#### What you are asked to do
Line count for "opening": report how many lines in this material hold that string, with the number alone as the answer.

#### Data section
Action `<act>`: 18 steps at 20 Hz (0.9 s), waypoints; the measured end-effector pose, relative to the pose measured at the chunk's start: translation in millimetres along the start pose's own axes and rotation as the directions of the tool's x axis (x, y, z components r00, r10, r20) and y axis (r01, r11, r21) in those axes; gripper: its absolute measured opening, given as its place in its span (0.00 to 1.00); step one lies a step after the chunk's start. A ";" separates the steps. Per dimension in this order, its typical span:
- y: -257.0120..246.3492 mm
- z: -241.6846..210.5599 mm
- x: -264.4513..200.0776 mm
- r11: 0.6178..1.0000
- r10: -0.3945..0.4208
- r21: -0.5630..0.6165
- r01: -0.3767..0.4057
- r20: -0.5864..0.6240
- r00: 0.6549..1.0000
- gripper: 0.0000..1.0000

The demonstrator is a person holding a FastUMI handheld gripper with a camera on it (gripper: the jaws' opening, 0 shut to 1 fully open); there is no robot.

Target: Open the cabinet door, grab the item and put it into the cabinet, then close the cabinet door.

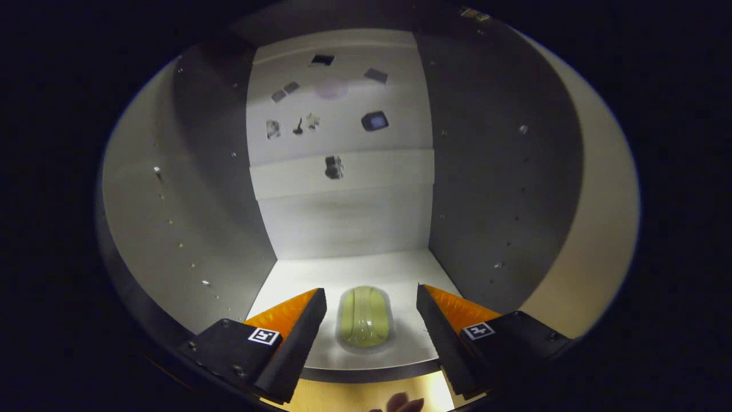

#### Solved problem
2